- Amazon Prime Video release poster
- Directed by: Alexander Witt
- Written by: Carla Stagno, Julio Rojas
- Produced by: Pablo Larraín Juan de Dios Larraín Rocío Jadue
- Starring: Rallen Montenegro Arón Piper Enrique rce
- Production company: Fábula
- Distributed by: Amazon MGM Studios
- Release date: March 3, 2023;
- Country: Chile
- Language: Spanish

= Sayen =

Sayen is a 2023 Chilean action thriller film directed by Alexander Witt and written by Patricio Lynch and Carla Stagno. It stars Rallen Montenegro, Arón Piper, and Enrique Arce. It had its international premiere on March 3, 2023, on Amazon Prime Video.

==Plot==
Sayen (Rallen Montenegro) is a young Mapuche woman who lives in the Araucanía Region with her grandmother, the last of her family.
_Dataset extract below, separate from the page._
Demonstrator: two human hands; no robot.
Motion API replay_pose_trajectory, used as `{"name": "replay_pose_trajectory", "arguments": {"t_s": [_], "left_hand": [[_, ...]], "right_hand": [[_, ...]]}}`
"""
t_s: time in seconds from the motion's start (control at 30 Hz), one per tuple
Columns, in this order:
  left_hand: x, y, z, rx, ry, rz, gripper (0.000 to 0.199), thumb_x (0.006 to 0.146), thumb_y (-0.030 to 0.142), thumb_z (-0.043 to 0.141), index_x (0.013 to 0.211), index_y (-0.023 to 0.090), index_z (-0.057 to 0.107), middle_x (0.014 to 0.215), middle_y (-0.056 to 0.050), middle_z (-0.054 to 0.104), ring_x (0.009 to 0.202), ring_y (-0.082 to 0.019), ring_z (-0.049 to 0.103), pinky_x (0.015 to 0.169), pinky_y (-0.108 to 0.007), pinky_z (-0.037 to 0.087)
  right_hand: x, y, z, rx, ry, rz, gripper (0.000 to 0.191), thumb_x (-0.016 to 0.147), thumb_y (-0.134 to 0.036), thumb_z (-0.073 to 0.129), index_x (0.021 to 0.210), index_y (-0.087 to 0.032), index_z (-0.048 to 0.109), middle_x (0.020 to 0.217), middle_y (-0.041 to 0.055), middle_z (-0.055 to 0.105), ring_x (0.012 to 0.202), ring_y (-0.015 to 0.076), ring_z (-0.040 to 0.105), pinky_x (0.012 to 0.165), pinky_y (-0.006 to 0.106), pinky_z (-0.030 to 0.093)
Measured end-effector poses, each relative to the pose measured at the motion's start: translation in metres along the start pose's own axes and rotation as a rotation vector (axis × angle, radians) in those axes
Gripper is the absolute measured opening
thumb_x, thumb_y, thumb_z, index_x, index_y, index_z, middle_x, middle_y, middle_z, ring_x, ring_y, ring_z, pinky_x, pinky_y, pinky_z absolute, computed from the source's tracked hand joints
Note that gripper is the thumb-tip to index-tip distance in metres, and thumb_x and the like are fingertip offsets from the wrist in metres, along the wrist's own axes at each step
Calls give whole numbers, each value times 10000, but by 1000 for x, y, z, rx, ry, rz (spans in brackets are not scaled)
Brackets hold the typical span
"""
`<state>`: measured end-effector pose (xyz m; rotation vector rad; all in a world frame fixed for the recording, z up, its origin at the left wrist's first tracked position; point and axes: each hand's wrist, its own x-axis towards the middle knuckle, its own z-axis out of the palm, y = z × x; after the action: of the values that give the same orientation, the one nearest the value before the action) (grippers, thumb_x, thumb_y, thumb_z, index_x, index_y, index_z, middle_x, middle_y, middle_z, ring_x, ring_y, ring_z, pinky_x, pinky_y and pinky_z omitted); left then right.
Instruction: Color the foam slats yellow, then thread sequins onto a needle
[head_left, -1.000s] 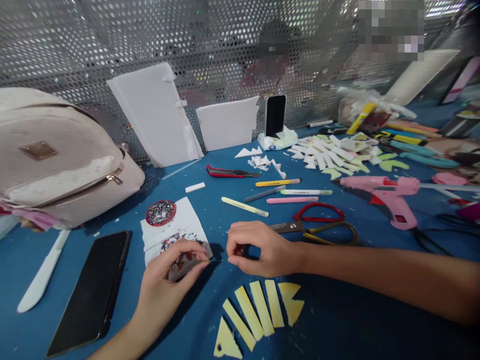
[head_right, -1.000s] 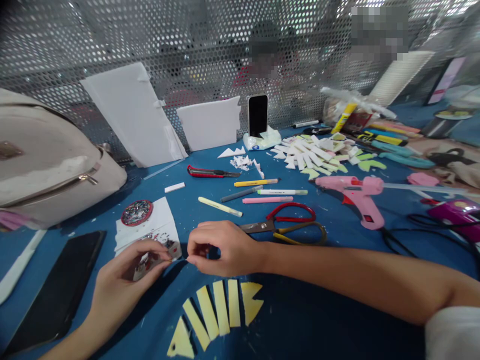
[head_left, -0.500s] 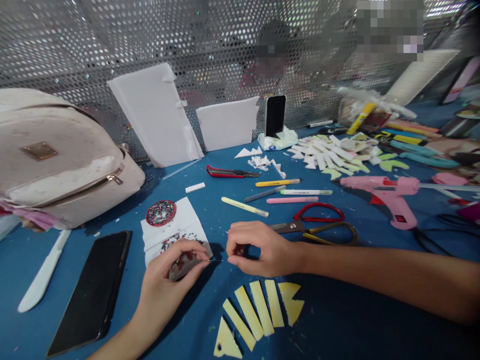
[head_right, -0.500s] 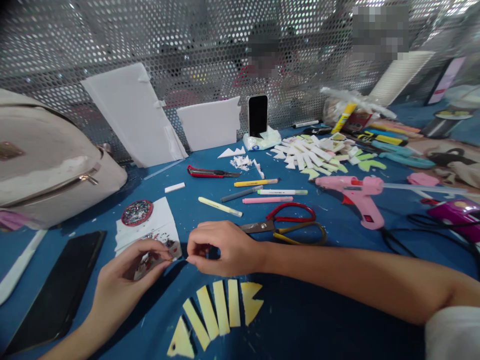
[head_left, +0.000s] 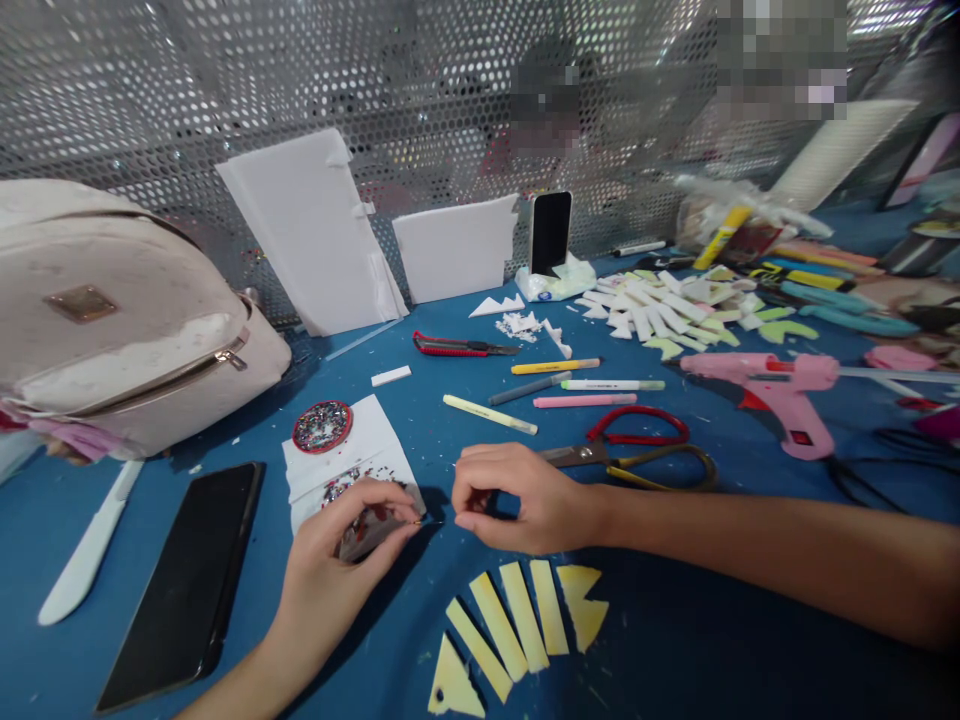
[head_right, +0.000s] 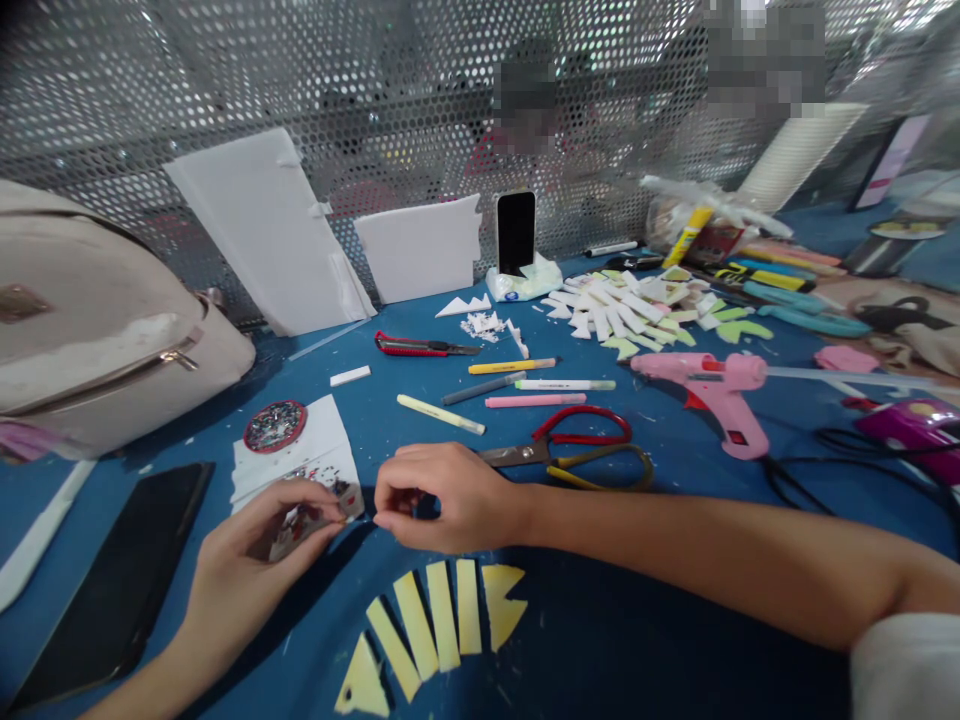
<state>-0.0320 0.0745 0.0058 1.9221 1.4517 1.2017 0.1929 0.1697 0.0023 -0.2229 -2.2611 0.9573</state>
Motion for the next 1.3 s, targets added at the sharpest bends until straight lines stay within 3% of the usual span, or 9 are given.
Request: {"name": "replay_pose_trajectory", "arguments": {"t_s": [0.5, 0.77, 1.3], "left_hand": [[-3, 0, 1, 17, 26, 140, 150, 890, 108, 715, 976, 230, 699, 863, -6, 743, 806, -159, 700, 765, -278, 558], [-3, 3, 0, 40, 8, 229, 207, 876, 74, 725, 997, 240, 696, 861, 13, 745, 799, -143, 697, 771, -259, 552], [-6, -3, 1, 32, 25, 247, 268, 877, 50, 713, 1060, 245, 695, 917, -2, 753, 861, -167, 702, 807, -304, 551]], "right_hand": [[-1, 1, 1, -29, -7, 2, 125, 923, -208, 608, 803, -178, 593, 726, -6, 593, 701, 117, 532, 656, 231, 433], [-1, 0, 2, -55, -24, -15, 128, 919, -205, 606, 795, -179, 588, 715, -12, 591, 688, 113, 532, 647, 218, 423], [-1, 1, 3, -118, -40, -27, 141, 929, -217, 591, 792, -184, 576, 709, -18, 582, 668, 107, 530, 634, 217, 416]]}}
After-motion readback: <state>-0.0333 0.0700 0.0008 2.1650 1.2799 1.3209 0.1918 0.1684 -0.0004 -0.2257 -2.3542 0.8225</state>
One day, she discovers a dangerous conspiracy led by a corporation seeking to take over her community's lands to extract a valuable mineral. When her grandmother is killed by the company's hitmen, Sayen decides to avenge her death and stop the plan. To do so, she will use her training and knowledge of nature, becoming a Mapuche warrior who will pursue the culprits to the end.

==Cast==
- Rallen Montenegro as Sayen
- Arón Piper as Antonio Torres
- Enrique Arce as Máximo Torres
- Loreto Aravena as Miranda
- Alejandro Trejo as Lira
- Roberto García Ruiz as Bykov
- Eduardo Paxeco as Rubén

==Production==
In May 2021, Fabula received the green light from Amazon to produce Sayen, a trilogy of movies to be directed by Alexander Witt, with Juan de Dios Larraín, Pablo Larraín, and Rocío Jadue as executive producers. In August, Rallen Montenegro was chosen for the role of Sayen from 250 candidates, along with the announcement of Roberto García Ruiz, Alejandro Trejo, Loreto Aravena, and Eduardo Paxeco in supporting roles.